• _What to do_
The following data has a line with "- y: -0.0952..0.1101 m" and a line with "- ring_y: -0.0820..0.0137". Write out exactly those lines and all the lines between them.

• _Data shown_
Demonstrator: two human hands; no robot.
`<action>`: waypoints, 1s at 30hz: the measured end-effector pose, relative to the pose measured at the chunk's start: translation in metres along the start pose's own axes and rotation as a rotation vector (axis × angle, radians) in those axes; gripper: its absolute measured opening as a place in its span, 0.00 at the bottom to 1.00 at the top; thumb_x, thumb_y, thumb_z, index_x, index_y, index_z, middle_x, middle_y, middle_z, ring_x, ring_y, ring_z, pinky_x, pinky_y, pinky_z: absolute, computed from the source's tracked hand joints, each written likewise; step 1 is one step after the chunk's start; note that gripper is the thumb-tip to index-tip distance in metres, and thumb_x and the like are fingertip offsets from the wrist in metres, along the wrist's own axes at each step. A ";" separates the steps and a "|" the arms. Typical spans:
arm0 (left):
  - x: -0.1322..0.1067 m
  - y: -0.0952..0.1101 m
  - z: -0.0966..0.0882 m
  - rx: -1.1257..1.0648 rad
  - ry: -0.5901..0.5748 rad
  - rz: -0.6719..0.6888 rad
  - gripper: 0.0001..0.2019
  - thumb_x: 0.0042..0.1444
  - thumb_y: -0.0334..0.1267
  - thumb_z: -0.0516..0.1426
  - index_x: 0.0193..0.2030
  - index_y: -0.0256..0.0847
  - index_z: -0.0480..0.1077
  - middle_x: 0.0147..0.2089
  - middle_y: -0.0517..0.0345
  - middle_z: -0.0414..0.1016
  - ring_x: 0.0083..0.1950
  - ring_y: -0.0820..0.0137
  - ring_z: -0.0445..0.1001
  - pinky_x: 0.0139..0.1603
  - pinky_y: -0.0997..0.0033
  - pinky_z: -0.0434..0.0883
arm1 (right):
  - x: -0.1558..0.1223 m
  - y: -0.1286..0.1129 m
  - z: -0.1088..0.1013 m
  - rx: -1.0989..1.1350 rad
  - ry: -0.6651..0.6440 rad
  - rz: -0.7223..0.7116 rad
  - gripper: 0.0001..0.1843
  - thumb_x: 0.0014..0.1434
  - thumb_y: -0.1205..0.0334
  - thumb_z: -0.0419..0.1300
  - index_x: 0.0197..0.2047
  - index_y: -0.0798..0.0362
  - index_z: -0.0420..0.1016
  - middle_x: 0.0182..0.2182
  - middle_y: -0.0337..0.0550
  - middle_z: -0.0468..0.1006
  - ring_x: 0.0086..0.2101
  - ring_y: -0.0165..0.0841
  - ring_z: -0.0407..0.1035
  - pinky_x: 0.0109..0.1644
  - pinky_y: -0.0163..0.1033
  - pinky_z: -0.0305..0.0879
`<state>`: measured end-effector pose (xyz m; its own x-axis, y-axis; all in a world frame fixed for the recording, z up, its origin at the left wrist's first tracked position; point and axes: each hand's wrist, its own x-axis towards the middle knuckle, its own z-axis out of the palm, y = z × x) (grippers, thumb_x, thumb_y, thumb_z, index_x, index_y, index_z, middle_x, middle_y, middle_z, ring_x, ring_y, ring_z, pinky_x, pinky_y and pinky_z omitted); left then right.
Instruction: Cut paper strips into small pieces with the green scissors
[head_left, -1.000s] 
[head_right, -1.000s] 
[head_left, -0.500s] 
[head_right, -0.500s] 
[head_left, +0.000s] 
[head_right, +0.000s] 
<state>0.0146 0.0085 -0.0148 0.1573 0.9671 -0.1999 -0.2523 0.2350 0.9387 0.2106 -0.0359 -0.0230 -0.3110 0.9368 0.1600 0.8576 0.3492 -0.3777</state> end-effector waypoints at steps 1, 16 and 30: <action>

• _Finished exercise_
  - y: -0.0952..0.1101 m
  - z: -0.0966..0.0882 m
  - rx: -1.1257..1.0648 rad
  - ry: -0.5901..0.5748 rad
  - rz: -0.6719..0.6888 rad
  - gripper: 0.0001..0.2019
  - thumb_x: 0.0042..0.1444
  - thumb_y: -0.0334..0.1267
  - thumb_z: -0.0516..0.1426
  - index_x: 0.0193..0.2030
  - index_y: -0.0256..0.0847
  - index_z: -0.0480..0.1077
  - middle_x: 0.0147..0.2089
  - middle_y: -0.0517..0.0345
  - middle_z: -0.0414..0.1016
  - ring_x: 0.0083..0.1950
  - ring_y: -0.0820..0.0137

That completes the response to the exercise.